In fit metastatic
colorectal cancer (MCRC), multidisciplinary treatment strategy integrating intensive FIr-B/FOx triplet
chemotherapy associated to
bevacizumab and secondary
metastasectomies significantly improved clinical outcomes up to progression-free survival (PFS) 17 months and overall survival (OS) 44 months. A non-elderly woman affected by
rectal cancer, lymph nodes involvement, synchronous unresectable liver
metastases, was treated with first-line FIr-B/FOx integrated with two-stage liver resections, short course
radiotherapy, anterior rectal resection, with a PFS 9 months and progression-free interval (PFI) 4 months off-treatment.
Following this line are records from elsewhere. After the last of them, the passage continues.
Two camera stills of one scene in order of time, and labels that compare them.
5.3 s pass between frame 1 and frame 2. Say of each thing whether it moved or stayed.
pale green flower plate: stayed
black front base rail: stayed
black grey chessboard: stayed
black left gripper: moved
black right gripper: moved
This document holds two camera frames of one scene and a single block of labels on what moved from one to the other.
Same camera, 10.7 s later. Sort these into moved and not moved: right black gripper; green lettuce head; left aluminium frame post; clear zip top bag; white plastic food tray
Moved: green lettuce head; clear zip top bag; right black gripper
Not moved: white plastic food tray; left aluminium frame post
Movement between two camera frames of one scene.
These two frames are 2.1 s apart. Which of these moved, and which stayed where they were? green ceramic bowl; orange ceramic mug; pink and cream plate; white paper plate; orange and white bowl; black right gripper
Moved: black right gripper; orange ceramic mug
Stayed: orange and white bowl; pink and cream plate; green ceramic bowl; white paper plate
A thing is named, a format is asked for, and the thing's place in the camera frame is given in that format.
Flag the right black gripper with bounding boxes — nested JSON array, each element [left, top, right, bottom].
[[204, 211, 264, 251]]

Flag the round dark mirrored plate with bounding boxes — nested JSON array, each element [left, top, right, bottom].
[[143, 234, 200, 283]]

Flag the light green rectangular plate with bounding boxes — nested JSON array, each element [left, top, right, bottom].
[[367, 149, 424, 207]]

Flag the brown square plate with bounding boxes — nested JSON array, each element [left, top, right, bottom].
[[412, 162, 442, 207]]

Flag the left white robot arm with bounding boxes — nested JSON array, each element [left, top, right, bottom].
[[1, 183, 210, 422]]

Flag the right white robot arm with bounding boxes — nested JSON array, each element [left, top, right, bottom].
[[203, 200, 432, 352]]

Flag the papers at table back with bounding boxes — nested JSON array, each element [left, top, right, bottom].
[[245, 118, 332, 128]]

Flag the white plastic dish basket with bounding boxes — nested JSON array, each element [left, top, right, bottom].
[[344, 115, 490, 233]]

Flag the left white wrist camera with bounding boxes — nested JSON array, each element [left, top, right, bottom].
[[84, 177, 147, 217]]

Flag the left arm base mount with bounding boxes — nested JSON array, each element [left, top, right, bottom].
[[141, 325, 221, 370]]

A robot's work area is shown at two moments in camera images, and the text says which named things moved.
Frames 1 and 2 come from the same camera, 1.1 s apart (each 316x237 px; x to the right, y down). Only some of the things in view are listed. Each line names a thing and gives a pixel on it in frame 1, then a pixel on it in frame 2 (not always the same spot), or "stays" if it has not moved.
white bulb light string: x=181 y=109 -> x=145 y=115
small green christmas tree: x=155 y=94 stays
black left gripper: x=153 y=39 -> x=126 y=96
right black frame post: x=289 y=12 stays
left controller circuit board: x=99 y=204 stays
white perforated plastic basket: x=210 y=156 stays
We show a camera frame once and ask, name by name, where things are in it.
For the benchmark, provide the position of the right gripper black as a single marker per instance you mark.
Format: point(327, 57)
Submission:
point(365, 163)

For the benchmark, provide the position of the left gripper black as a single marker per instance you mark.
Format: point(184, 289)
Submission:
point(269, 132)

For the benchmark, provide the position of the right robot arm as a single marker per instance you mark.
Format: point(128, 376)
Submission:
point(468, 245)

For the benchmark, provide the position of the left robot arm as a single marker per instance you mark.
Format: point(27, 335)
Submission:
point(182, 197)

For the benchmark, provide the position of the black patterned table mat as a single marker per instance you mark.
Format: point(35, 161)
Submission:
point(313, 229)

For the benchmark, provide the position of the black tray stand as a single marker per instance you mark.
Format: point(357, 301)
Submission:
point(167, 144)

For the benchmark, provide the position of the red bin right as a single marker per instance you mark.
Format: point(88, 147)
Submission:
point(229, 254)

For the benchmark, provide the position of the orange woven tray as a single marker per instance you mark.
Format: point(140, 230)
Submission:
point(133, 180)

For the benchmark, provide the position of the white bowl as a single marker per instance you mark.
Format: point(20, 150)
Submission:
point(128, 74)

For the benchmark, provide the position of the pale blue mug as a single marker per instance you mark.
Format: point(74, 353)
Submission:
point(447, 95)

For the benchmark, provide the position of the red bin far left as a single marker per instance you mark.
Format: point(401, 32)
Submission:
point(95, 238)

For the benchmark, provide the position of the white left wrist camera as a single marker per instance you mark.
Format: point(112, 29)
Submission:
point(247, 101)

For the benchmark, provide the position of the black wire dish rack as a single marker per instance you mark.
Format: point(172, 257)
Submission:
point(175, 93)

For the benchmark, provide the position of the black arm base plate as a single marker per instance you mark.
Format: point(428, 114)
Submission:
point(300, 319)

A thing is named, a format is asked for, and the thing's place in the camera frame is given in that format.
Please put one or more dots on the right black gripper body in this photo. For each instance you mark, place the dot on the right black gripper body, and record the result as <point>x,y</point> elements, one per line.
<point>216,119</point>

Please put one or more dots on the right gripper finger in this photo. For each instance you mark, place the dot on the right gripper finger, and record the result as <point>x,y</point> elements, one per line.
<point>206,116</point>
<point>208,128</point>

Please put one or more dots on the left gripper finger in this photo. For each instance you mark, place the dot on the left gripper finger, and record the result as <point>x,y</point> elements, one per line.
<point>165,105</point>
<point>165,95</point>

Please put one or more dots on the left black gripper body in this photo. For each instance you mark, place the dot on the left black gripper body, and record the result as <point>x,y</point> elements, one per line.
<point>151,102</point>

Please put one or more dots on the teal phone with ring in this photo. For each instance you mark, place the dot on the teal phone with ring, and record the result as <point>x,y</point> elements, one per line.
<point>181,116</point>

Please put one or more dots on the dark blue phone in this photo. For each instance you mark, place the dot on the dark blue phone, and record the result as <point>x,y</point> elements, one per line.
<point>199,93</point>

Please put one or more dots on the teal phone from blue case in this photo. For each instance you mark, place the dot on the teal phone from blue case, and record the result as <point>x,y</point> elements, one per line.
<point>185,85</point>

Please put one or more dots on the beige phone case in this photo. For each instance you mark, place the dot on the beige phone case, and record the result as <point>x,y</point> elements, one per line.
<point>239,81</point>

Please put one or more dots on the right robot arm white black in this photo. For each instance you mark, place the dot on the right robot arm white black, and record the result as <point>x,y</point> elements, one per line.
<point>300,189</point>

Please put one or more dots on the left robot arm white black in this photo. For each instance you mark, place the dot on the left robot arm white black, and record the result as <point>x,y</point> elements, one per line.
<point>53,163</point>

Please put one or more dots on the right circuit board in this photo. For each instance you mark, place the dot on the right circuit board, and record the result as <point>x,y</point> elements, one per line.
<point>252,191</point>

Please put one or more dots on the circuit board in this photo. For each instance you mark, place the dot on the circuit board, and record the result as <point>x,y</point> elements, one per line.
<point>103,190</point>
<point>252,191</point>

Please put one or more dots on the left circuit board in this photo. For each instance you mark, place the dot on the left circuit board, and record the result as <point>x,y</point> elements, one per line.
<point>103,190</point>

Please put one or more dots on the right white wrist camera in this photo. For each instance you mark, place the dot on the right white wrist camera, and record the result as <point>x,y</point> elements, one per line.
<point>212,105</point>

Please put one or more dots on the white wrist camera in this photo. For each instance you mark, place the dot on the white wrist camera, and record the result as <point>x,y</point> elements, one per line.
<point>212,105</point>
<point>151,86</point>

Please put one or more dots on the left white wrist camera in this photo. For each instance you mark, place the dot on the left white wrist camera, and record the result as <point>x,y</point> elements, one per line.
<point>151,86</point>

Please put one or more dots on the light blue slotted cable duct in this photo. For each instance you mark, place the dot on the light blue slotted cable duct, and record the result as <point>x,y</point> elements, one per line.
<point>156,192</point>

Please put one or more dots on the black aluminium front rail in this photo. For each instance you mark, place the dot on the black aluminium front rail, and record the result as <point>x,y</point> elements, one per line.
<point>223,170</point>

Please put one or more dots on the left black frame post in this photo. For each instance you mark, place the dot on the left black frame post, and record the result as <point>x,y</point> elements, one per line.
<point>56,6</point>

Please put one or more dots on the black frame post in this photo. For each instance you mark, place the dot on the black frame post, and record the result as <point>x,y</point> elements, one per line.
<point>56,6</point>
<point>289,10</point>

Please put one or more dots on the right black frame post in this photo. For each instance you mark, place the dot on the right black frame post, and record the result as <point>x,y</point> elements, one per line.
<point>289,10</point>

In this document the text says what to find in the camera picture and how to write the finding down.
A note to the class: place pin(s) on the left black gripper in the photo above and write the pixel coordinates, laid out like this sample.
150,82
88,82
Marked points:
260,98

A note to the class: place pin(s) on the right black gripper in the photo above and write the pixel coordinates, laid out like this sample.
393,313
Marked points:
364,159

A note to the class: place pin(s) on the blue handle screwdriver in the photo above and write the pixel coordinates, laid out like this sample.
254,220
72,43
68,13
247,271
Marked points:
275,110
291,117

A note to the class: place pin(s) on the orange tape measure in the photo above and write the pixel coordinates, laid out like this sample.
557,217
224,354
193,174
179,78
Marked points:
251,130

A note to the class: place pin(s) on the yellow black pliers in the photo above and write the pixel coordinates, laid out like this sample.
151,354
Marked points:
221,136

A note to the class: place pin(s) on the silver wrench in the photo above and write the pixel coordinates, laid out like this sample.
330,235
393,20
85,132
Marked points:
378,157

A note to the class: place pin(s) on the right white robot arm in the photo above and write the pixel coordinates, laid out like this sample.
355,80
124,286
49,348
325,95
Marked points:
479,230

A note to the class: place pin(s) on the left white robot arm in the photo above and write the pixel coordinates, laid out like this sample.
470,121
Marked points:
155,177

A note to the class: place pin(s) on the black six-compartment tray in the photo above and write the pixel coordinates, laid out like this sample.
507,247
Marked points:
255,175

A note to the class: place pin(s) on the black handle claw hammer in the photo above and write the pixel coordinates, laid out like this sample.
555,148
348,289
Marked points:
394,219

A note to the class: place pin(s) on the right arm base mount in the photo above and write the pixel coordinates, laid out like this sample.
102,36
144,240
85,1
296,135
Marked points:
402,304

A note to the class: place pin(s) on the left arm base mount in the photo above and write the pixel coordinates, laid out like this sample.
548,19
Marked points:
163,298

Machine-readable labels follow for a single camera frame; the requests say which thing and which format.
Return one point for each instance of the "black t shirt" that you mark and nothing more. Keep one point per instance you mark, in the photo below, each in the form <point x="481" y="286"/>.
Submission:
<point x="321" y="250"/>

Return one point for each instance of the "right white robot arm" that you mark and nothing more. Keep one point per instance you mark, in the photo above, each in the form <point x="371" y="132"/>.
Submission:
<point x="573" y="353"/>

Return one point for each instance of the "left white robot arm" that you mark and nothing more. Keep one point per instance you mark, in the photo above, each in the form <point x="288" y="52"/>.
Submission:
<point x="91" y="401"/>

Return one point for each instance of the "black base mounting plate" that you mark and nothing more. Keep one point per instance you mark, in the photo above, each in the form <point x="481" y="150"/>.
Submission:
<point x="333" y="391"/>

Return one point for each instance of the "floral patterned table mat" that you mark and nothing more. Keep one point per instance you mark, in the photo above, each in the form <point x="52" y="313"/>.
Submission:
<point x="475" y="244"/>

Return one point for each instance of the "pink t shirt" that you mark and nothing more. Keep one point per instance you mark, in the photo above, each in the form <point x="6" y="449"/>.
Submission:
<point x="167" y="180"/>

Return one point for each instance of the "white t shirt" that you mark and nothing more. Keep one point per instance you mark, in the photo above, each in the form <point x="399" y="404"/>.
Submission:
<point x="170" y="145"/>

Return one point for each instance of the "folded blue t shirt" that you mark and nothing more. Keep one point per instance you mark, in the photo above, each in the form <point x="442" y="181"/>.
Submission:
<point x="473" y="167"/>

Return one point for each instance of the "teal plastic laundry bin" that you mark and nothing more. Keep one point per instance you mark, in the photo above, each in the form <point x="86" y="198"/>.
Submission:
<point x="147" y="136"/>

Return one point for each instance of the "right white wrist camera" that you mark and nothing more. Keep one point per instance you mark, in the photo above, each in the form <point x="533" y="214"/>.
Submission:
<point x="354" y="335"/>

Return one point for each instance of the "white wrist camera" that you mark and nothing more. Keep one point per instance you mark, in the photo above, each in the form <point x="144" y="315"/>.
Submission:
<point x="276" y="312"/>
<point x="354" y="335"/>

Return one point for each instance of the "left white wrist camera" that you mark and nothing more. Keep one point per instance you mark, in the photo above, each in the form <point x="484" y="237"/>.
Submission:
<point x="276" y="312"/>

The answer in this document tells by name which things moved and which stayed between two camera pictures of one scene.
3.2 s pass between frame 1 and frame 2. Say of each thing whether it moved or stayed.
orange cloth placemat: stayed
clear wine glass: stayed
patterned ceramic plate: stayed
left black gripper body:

After progression characterized by single liver and lymph node inferior mesenteric axis
metastases, FIr-B/FOx was re-introduced, liver and lymph node resections were performed, with a PFS 8 months and PFI 3 months. FIr-B/FOx was further proposed due to bilateral lung, and liver
metastases with stable disease, PFS 8 months. Patient experienced a limiting toxicity syndrome multiple sites (LTS-ms) with G3
diarrhea, G2
asthenia,
nausea, requiring
irinotecan reduction and
5-fluorouracil discontinuation, and subsequent
oxaliplatin discontinuation, due to infusional
hypersensitivity reaction. Overall, integrated first-line medical and surgical treatment strategies gained PFS 26 months. Further lines II-V of treatment obtained a combined PFS 28 months: modulated
aflibercept/
irinotecan, PFS 8 months;
panitumumab, PFS 8 months, proposed due to KRAS/NRAS/BRAF wild-type and EGFR c.2156 G>C (p.G719A) mutation, achieving
biomarkers reduction, lung, liver, lymph nodes partial responses;
regorafenib, PFS 8 months;
trifluridine-tipiracil, PFS 4 months and induced an LTS-ms, with febrile G4 leucopenia, G3
neutropenia,
thrombocytopenia,
asthenia, G2
anemia,
diarrhea,
hypotension. After 2 months of
palliative care, patient died, at OS 58 months, gained by intensive medical/surgical treatments coupled with patient's resilience. To date, selection of tailored medical treatments, according to clinical (age, performance and comorbidity status) and molecular (RAS/BRAF and pharmacogenomic analyses) evaluations, careful monitoring of individual toxicity syndromes, potential integration of
metastasectomies, and furthermore individual resilience as patient life priority need to challenge MCRC long-term survival.